▶ Task
With the exception of the pictures, transcribe the entire listing exactly.

▶ Information shown
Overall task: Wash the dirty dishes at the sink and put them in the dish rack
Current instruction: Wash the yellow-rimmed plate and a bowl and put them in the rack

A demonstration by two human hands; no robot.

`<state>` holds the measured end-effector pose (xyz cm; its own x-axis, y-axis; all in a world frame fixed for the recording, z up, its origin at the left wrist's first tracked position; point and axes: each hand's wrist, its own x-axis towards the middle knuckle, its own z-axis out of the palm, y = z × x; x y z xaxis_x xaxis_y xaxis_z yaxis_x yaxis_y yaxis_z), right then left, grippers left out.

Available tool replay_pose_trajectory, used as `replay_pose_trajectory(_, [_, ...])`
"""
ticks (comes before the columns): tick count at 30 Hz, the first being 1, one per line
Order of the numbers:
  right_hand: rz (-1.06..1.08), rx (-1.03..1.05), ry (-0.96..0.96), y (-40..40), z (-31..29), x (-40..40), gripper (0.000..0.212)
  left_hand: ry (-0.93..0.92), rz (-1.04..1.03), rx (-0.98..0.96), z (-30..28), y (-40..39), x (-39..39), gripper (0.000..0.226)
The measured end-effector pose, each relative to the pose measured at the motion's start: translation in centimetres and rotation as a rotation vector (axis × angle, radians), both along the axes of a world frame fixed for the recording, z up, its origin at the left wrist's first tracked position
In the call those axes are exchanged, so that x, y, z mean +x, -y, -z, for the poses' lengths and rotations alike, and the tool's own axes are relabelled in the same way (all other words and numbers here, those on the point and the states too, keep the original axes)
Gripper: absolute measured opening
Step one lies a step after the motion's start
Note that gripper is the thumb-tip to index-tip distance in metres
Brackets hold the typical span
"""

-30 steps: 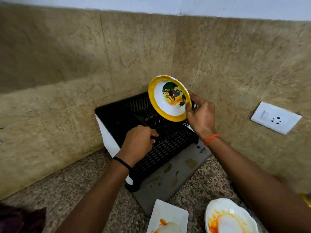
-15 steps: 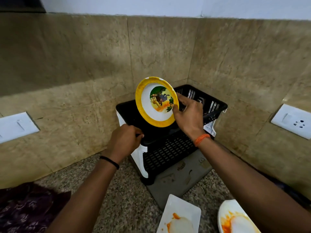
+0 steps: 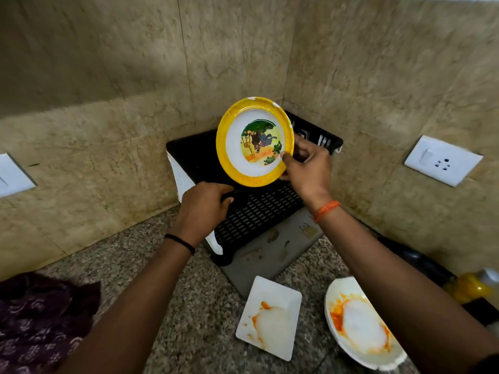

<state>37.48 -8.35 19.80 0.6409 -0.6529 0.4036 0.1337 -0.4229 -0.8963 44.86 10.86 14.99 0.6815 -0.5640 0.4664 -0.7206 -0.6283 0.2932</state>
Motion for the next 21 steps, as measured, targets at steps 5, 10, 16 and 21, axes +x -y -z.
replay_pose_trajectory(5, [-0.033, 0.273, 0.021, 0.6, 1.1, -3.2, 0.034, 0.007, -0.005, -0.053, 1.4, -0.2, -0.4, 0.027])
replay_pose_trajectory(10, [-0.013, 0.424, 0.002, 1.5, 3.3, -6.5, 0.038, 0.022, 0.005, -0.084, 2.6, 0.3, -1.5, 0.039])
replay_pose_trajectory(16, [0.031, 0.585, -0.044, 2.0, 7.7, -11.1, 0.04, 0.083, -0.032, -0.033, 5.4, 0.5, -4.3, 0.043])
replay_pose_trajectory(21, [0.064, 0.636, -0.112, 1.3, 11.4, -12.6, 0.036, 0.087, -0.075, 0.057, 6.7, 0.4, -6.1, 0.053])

▶ Answer space
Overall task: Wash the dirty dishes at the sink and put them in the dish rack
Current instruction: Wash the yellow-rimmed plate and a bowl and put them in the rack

A demonstration by two human hands; no robot.

`<state>` holds the measured end-effector pose (xyz cm; its own x-axis, y-axis; all in a world frame fixed for the recording, z up, its origin at the left wrist's first tracked position; point and axes: each hand's wrist, its own x-axis towards the middle knuckle, its own z-axis out of the palm, y = z × x; x y z xaxis_x xaxis_y xaxis_z yaxis_x yaxis_y yaxis_z), right then left, grippers left out.

Available tool replay_pose_trajectory, used as `replay_pose_trajectory(_, [_, ...])`
"""
ticks (comes before the columns): tick count at 30 Hz, the first being 1, one per line
Order of the numbers:
  right_hand: rz (-1.06..1.08), rx (-1.03..1.05), ry (-0.96..0.96), y (-40..40), z (-31..29), x (-40..40), gripper (0.000..0.212)
  left_hand: ry (-0.93..0.92), rz (-1.04..1.03), rx (-0.98..0.96), z (-30..28), y (-40..39), x (-39..39), gripper (0.000..0.226)
The measured end-effector pose, each relative to the pose measured at the motion's start: translation in centimetres and rotation as a rotation vector (axis × angle, radians), both along the axes of a world frame fixed for the recording, z up, its origin at the left wrist's first tracked position
In the call those axes are exchanged, so that x, y, z mean +x, -y, -z, for the poses' lengths and rotations alike, and the tool's own axes are relabelled in the same way (all other words and numbers here, those on the point and the states too, keep the original axes)
Gripper: absolute measured opening
Step one lies a step after the motion's start
Note that gripper is the thumb-tip to index-tip distance in metres
Brackets hold the typical span
"""

-30 steps: 
-15 steps: 
+0 steps: 

<state>37.48 -8.35 19.80 0.6409 -0.6529 0.4036 0.1337 -0.4229 -0.8963 44.86 10.86 14.99 0.6815 -0.5640 0.4664 -0.7206 -0.6283 0.2932</state>
Motion for the next 21 steps, as measured, targets at steps 5, 10, 16 and 21, axes +x -y -z.
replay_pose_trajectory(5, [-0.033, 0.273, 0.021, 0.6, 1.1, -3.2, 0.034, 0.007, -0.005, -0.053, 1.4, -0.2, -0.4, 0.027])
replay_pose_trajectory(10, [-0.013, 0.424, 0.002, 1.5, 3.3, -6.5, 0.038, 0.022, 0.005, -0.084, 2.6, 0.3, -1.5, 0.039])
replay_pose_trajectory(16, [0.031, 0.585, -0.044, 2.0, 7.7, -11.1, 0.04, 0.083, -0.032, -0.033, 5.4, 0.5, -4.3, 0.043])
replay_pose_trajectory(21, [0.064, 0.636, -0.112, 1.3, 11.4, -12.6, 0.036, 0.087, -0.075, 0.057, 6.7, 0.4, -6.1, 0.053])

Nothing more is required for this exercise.